I did it, too (hangs head in shame). I swear when I'm under stress, I seem to fill up my time by overtweaking my computer and end up making the whole situation worse. So far, I haven't had any bad repercussions, but I do think that the advice to not launch in and make changes just because Lifehacker said they were a good idea is great advice. Who KNOWS what damage I've done in the last few weeks from over-tweaking! I'm a great software and web user, but in terms of tweaking the way Windows and local hardware works, I'm a moron to say the least. My poor registry is probably reeling from all the damage I've done lately!
posted by abbyladybug at 2:03 PM on September 21, 2006


"they've recommended some really shitty spyware infested software quite recently"

Yeah, is that why I get some stupid popup error message lately telling me that Where.com is not a valid entry or whatever?

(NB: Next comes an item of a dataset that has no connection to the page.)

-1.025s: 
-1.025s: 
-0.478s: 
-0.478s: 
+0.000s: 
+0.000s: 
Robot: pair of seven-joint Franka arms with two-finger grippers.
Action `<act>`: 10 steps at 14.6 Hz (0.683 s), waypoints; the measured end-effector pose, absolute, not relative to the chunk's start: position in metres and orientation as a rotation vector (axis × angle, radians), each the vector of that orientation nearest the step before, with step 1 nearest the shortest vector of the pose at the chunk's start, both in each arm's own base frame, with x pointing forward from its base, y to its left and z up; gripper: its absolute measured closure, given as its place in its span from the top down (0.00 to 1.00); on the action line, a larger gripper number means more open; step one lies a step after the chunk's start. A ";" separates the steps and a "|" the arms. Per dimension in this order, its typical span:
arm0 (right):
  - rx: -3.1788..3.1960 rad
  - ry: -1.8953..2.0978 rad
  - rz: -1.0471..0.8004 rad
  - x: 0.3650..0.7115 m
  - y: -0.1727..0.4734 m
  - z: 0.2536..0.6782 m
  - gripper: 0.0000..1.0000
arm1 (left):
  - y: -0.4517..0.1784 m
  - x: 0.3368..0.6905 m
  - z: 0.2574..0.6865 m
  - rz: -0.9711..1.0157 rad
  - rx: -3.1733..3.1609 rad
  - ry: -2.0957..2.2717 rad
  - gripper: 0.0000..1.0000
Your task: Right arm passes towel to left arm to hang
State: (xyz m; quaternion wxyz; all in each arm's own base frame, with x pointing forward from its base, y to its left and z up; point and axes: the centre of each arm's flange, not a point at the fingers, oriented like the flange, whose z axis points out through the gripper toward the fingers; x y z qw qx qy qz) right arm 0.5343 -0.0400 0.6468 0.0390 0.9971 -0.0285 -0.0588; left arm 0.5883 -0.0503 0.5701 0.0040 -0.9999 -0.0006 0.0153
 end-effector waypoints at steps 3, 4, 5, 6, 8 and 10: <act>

Ugh! (If you know about this, please email me. Spybot + Adware can't find this spyware, and I'm getting sick of it!)
posted by abbyladybug at 2:05 PM on September 21, 2006


Anybody that knows their way around Windows has been fully aware of the Prefetch folder for several years; no late-breaking news here. It made me smirk to see this on LifeHacker last week, immediately reminding me of all those 'tutorial' posts they're always posting, like they know their way around a PC.

Personally, I just use LifeHacker for the comments section, because 9 times out of 10, I've just read the same thing she did and gather more info or alternatives from the masses via the comments than the post itself.

You can always tell when they want to broaden their database, when they ask the public 'what do you think/use/suggest?', so that, like Google, they acquire for free, and get the 'eyes' money for it, but I guess it's a good source for those that need quik-stop shopping; everyone just needs to do their own research as well.
posted by BillyG at 8:04 AM on September 23, 2006


forgot: to lemonfridge:

your 'daily fix' assumes people reboot everyday, otherwise I would've checked it out on my box, then again, my nightly external HD Ghost image, and then using Karen's Replicator for a complete drive backup (giving me access to non-imaged individual files) already suffices just fine.

G/L.
posted by BillyG at 8:08 AM on September 23, 2006


Mr. Gunn: Care to pass on the evil software that we should stay away from?